**DATA PROVIDED**
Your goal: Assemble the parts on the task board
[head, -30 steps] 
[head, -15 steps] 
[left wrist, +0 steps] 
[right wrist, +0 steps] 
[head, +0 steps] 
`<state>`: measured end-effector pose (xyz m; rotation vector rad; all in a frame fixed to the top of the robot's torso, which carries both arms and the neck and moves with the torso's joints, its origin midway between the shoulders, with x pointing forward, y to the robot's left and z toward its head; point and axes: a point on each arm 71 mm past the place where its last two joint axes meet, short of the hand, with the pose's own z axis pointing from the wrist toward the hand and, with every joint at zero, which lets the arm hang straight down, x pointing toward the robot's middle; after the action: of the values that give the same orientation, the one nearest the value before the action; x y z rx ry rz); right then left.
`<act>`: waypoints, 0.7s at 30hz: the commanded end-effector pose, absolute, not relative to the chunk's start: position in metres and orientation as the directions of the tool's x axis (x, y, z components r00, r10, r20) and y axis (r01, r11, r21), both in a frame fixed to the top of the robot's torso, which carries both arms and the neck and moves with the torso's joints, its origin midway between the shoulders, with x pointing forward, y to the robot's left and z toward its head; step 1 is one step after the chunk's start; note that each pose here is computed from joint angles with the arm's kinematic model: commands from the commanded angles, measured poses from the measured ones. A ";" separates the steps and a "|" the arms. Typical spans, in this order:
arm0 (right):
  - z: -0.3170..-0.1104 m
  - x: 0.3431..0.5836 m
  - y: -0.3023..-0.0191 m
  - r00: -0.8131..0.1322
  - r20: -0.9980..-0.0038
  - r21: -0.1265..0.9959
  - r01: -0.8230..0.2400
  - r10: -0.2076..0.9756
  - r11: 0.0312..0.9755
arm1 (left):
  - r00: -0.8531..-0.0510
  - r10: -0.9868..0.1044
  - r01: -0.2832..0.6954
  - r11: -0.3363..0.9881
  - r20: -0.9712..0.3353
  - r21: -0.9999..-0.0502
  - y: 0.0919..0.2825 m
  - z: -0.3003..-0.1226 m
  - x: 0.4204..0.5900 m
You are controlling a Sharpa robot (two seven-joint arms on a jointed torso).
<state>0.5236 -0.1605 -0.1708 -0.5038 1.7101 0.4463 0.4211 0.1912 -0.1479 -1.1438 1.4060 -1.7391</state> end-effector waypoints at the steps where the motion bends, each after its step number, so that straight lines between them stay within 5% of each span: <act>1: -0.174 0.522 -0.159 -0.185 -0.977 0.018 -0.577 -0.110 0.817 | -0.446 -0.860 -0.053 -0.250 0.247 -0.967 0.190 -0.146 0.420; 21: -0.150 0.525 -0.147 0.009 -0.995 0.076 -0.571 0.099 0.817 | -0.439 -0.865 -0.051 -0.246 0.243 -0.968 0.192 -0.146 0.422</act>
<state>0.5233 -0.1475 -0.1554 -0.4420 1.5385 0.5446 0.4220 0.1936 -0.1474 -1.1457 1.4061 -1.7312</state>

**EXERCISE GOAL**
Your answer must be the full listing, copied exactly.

**WRITTEN ANSWER**
Your goal: Assemble the parts on the task board
[head, -30 steps] 
[head, -15 steps] 
[left wrist, +0 steps] 
[right wrist, +0 steps] 
[head, +0 steps] 
`<state>`: measured end-effector pose (xyz m; rotation vector rad; all in a frame fixed to the top of the robot's torso, which carries both arms and the neck and moves with the torso's joints, its origin midway between the shoulders, with x pointing forward, y to the robot's left and z toward its head; point and axes: a point on each arm 71 mm past the place where its last two joint axes meet, short of the hand, with the pose's own z axis pointing from the wrist toward the hand and, with every joint at zero, which lets the arm hang straight down, x pointing toward the robot's middle; after the action: of the values that give the same orientation, the one nearest the value before the action; x y z rx ry rz); right then left.
`<act>`: waypoints, 0.7s at 30hz: the commanded end-effector pose, absolute, not relative to the chunk's start: position in metres and orientation as the directions of the tool's x axis (x, y, z components r00, r10, r20) and y axis (r01, r11, r21), both in a frame fixed to the top of the robot's torso, which carries both arms and the neck and moves with the torso's joints, its origin midway between the shoulders, with x pointing forward, y to the robot's left and z toward its head; step 1 is one step after the chunk's start; note that each pose here is computed from joint angles with the arm's kinematic model: commands from the commanded angles, measured poses from the measured ones. A ";" separates the steps and a "|" the arms. Typical spans, in this order:
arm0 (right):
  - z: -0.3170..-0.1104 m
  - x: 0.3431..0.5836 m
  - y: -0.3023..-0.0191 m
  - r00: -0.8131..0.1322
  - r20: -0.9980..-0.0038
  - r21: -0.1265..0.9959
  - r01: -0.8230..0.2400
  - r10: -0.2076..0.9756
  - r11: 0.0312..0.9755
arm1 (left):
  - r00: -0.8531..-0.0510
  - r10: -0.9868..0.1044
  - r01: -0.2832..0.6954
  - r11: -0.3363..0.9881
  - r20: -0.9712..0.3353
  - r21: -0.9999..-0.0502
  - y: 0.0919..0.2825 m
  - z: -0.3003..-0.1226 m
  - x: 0.4204..0.5900 m
You are controlling a Sharpa robot (two seven-joint arms on a jointed torso).
<state>0.5236 -0.1605 -0.1708 -0.5038 1.7101 0.4463 0.4211 0.1912 -0.1479 -1.1438 1.4060 -1.7391</state> end-effector waypoints at the steps where the motion bends, each after its step number, so that straight lines between them stay within 5% of each span: <act>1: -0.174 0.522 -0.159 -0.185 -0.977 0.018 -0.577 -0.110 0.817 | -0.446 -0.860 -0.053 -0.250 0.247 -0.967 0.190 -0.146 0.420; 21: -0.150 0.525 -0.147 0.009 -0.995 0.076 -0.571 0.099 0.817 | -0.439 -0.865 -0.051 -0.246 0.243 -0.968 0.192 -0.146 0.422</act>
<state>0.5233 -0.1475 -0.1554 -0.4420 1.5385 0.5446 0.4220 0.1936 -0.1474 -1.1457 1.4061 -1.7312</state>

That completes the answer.